More than 2000 personnel, 100 aircraft and the next generation of Air Force Air Warfare Instructors are returning to their home bases after being tested to the limit during Exercise Diamond Storm in the Northern Territory.
The exercise is the final stage of an intensive three-phase Air Warfare Instructor Course that assesses candidates in academic and practical activities spanning six months.
Exercise Director, Group Captain Matt McCormack, said a strong cadre of personnel capable of integrating warfighting functions across a range of specialisations will graduate.
“It has been a very busy month at RAAF Darwin and RAAF Tindal as we reach the conclusion of this specialist course that has tested the candidates in a range of high-end warfighting scenarios,” Group Captain McCormack said.
“Diamond Storm has seen course members plan and execute offensive counter-air scenarios using just about every aircraft in our Air Force, as well as some from the United States Air Force and United States Marine Corps, and a range of specialist ground-based enablers and Royal Air Force capabilities.

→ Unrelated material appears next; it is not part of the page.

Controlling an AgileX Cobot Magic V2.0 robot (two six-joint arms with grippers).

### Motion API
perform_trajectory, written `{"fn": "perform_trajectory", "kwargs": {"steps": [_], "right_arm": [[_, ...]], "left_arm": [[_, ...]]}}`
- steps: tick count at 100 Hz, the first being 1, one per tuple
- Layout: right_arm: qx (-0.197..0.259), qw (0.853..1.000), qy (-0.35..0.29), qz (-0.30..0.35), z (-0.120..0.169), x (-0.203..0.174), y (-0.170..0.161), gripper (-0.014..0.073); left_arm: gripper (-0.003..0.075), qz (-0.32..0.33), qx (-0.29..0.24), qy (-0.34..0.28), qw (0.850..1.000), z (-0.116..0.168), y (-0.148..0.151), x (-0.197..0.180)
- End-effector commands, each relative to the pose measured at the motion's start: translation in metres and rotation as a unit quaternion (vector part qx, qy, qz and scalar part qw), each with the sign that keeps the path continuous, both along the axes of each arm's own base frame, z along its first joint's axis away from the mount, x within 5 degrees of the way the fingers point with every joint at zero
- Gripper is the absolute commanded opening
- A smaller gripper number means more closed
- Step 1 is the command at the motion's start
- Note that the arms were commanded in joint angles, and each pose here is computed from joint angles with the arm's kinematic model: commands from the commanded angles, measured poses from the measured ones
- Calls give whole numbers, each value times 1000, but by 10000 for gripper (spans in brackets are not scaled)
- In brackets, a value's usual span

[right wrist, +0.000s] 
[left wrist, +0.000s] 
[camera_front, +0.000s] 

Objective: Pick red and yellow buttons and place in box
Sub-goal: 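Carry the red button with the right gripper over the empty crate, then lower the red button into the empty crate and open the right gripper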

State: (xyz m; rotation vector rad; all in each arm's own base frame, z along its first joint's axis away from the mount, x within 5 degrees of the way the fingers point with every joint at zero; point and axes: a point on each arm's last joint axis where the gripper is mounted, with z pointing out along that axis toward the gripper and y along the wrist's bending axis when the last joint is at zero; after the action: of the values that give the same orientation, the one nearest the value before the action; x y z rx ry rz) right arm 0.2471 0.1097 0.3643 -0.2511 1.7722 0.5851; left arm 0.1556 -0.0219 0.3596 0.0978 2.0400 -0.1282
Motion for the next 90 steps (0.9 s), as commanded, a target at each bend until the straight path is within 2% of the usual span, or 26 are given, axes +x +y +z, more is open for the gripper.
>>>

The Air Warfare Instructor Course began at RAAF Base Pearce in January 2019 with Diamond Seas, a maritime-focused scenario with Navy and Army elements; before moving into Diamond Shield, a defensive counter-air exercise conducted from RAAF Bases Amberley and Williamtown.
“As instructors, the course graduates will be required to operate in a range of environments, cooperating with other Defence units and international forces to accomplish their objectives,” Group Captain McCormack said.
“They represent the next generation of tactical and integrated warfare leaders across the Air Combat spectrum.”
Exercise Diamond Storm formally concludes with the return of all personnel and aircraft to RAAF Base Williamtown on 31 May for a “Dawn Strike” off the coast of Newcastle.
Dawn Strike will see fast jet aircraft and ‘big wing’ aircraft land at Williamtown before graduates receive their patches during an official ceremony.